Introduction To Algorithms Third Edition
DOWNLOAD
Author : Thomas H. Cormen
language : en
Publisher: MIT Press
Release Date : 2009-07-31
Introduction To Algorithms Third Edition written by Thomas H. Cormen and has been published by MIT Press this book supported file pdf, txt, epub, kindle and other format this book has been release on 2009-07-31 with Computers categories.

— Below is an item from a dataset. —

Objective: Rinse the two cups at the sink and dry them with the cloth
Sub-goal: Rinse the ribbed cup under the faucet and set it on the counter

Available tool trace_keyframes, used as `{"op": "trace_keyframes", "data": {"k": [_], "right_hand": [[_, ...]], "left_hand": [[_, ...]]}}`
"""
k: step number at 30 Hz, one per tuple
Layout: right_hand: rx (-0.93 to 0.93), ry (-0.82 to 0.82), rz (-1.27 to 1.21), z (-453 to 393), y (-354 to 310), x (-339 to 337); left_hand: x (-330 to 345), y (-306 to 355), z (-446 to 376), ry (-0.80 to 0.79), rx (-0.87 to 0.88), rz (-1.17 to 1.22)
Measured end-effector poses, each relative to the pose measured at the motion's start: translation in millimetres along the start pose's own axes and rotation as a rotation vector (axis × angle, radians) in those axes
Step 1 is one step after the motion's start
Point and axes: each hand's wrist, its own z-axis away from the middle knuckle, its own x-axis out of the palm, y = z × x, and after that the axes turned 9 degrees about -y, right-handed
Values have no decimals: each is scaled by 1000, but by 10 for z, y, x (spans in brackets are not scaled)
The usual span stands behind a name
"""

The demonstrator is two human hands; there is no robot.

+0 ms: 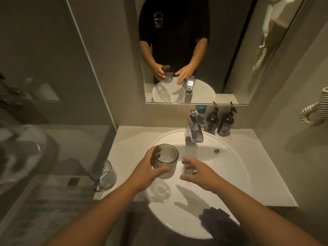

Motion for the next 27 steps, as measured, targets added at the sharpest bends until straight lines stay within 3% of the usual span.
{"op": "trace_keyframes", "data": {"k": [3,11,27], "right_hand": [[-129,-21,-31,-127,-363,162],[-252,-58,89,-599,-863,447],[-306,-255,319,-2275,-895,526]], "left_hand": [[-53,-78,188,42,6,92],[-535,-261,380,206,-107,-63],[-737,-883,-456,585,-275,171]]}}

The latest edition of the essential text and professional reference, with substantial new material on such topics as vEB trees, multithreaded algorithms, dynamic programming, and edge-based flow. Some books on algorithms are rigorous but incomplete; others cover masses of material but lack rigor. Introduction to Algorithms uniquely combines rigor and comprehensiveness. The book covers a broad range of algorithms in depth, yet makes their design and analysis accessible to all levels of readers. Each chapter is relatively self-contained and can be used as a unit of study. The algorithms are described in English and in a pseudocode designed to be readable by anyone who has done a little programming. The explanations have been kept elementary without sacrificing depth of coverage or mathematical rigor. The first edition became a widely used text in universities worldwide as well as the standard reference for professionals. The second edition featured new chapters on the role of algorithms, probabilistic analysis and randomized algorithms, and linear programming. The third edition has been revised and updated throughout. It includes two completely new chapters, on van Emde Boas trees and multithreaded algorithms, substantial additions to the chapter on recurrence (now called “Divide-and-Conquer”), and an appendix on matrices. It features improved treatment of dynamic programming and greedy algorithms and a new notion of edge-based flow in the material on flow networks. Many exercises and problems have been added for this edition. The international paperback edition is no longer available; the hardcover is available worldwide.
Algorithms
DOWNLOAD
Author : B. A. Hoena
language : en
Publisher: Capstone
Release Date : 2018
Algorithms written by B. A. Hoena and has been published by Capstone this book supported file pdf, txt, epub, kindle and other format this book has been release on 2018 with Computers categories.
Do you have a problem? Maybe you can use an algorithm to fix it! Learn about the codes all around us in Algorithms: Solve a Problem! Sing along as you learn to Code It!